The Book of Laughter and Forgetting builds a marked line of
philosophical ponderings which finds most of its ground in the author’s
own life which is presented as vignettes (and not so much a biography
per se) and philosophises much on what the ‘past’ means to him and the
characters he builds in the novel who have similar socio-political
backgrounds and thereby similar experiences linked to communist
oppression in eastern Europe. One of the most memorable lines I came
across in The Book of Laughter and Forgetting –“We want to be masters of
the future only for the power to control the past.”
Unabashed appropriations
What may be seen as a salient tenet in Kundera’s novels is the ease
with which personalities and objects are appropriated for the purpose of
the story. Speaking along the conventional forms of novels one finds
works of fiction based on historical figures, but rarely is it seen
where a historical figure is brought into the present day context and
made to act out episodes that play a part in the larger scheme of the
novel’s narrative.
In part five (titled Litost) of The Book of Laughter and Forgetting
Kundera presents the reader with several venerated figures of literature
whose diverse nationalities and more importantly the difference in the
respective time periods of the existence of each in history would make
it impossible (from a point of ‘realism’) for all of them be sitting
down together at a Writers Club.
Yet it happens in a tone most naturally as though it could be the
most simple of things to happen on a given day. Lermontov, Boccaccio,
Petrarch, Voltaire, Goethe are ‘appropriated’ in a very ‘unhistorical’
context for the purpose of the novel’s narrative as they have become
intermingled with the storyline of a graduate student whose research for
his MA thesis benefits by being invited to the meetings at the Writers
Club.
In Immortality the appropriations of Goethe and Hemingway are not in
any way for the purpose of a historical novel. The very incongruity such
a scenario with conceptions of reality seem to be the very boundaries of
imaginative writing that Kundera pushes and does very successfully I
believe.
The novel one may suggest, in Kunderian conceptions is an art form
that need not necessarily be reined with restrictions of realism. In
Slowness the Chevalier who is spoken of having spent a night of sensual
pleasure with Madam de T., is described at the end of the novel as
walking in the garden of the château (where Kundera with his wife Vera
spend a night) and meeting Vincent (another central character who
presents another storyline) before each part ways, the former in a
chaise and the latter in a motorcycle.
The sheer absurdity of such a scenario would show, if one were to
compare these episodes within the context of realism, suggests that
Kundera is unabashed in his ways of experimenting with the possibilities
of fictionalising events that may possibly offer a ‘rereading’ of
historical figures, events and history in general, which in fact is very
much an objective of the postmodern movement.
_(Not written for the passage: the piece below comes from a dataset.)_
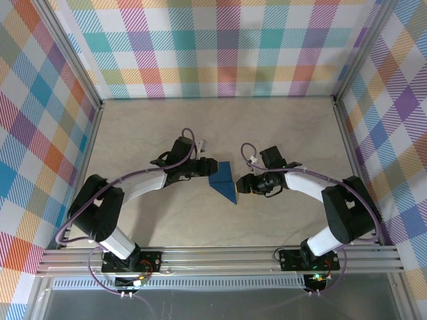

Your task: Fold a paper plane with a square sheet of paper (fold left side to right side)

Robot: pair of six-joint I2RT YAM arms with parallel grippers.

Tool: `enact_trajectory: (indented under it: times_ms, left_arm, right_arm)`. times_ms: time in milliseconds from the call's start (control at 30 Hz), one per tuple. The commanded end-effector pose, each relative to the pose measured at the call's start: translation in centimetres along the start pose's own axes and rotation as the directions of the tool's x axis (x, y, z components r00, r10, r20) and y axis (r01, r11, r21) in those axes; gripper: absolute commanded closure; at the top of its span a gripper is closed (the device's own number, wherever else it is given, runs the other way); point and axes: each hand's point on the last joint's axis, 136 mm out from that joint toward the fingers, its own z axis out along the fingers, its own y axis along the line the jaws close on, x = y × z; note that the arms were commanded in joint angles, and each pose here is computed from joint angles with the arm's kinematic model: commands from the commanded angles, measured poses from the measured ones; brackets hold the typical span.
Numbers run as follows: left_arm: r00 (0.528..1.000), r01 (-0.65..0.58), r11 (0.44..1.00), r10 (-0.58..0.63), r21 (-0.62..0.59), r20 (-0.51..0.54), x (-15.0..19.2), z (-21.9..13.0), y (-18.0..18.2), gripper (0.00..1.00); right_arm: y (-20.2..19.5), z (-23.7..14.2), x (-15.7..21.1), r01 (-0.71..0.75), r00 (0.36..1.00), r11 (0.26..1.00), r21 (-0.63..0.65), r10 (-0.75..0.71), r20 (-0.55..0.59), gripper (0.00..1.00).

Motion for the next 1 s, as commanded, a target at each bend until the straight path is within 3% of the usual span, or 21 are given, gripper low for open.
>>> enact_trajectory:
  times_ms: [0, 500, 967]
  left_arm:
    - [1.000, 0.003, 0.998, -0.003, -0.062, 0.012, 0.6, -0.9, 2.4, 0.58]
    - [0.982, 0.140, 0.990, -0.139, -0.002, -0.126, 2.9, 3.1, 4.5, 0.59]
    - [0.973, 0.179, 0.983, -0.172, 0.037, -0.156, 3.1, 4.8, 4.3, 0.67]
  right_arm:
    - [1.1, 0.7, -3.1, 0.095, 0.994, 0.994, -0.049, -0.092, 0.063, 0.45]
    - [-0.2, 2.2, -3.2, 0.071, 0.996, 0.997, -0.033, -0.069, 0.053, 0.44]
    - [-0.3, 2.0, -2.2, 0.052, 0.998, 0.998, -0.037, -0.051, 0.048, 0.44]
Conversational tone and authorial presence
One does not find a tonal disjointedness in a Kunderian fiction
narrative that alters between the story and the essay.
How does Kundera weave a textual narrative that harmoniously blends
the ‘essayistic’ with the ‘storytelling’ elements? Looking at the
‘whole’ of a Kunderian novel it is evident that the author constructs
the narrative within the realm of the authorial (author’s) ‘voice’,
meaning that the ‘tone’ of his fictional narratives take a highly
conversational tone.
The reader will find that the author does not ‘hide’ his presence by
presenting a text that narrates from the third person or the first
person voice of a character; but rather the author presents himself very
overtly as the voice that narrates the story to the reader.
The common ground therefore which blends the story with the essay to
create a unitary narrative is the author’s own consciousness creating
its voice of a speaker who addresses his reader/audience as though he
were imagining a conversation with you.
This liveliness in the narrative approach offers a novelty that
achieves much the conventional narrative modes may not be able to when
looking at what are perhaps the objectives of a Kunderian narrative
voice.
A conversationalist approach to storytelling that impresses on the
reader of an almost interactive sense build up between the reader and
the narrative voice which bares its identity as that of the author
himself may be almost an absurdity from the concentional perspective on
fiction. Yet it is very much a prominent feature in Immortality,
Slowness, and The Book of laughter and Forgetting that defines the
essence of the story.
In Immortality the story begins with Kundera narrating how he sees a
woman of a somewhat matured vintage at his health club waving in a
youthful exuberance to the young lifeguard at the swimming pool, and how
it sets off a chain of thoughts that gives rise to create the central
character of the novel –Agnes, and even posits himself –Milan Kundera
who has dealings with some of the characters in the story.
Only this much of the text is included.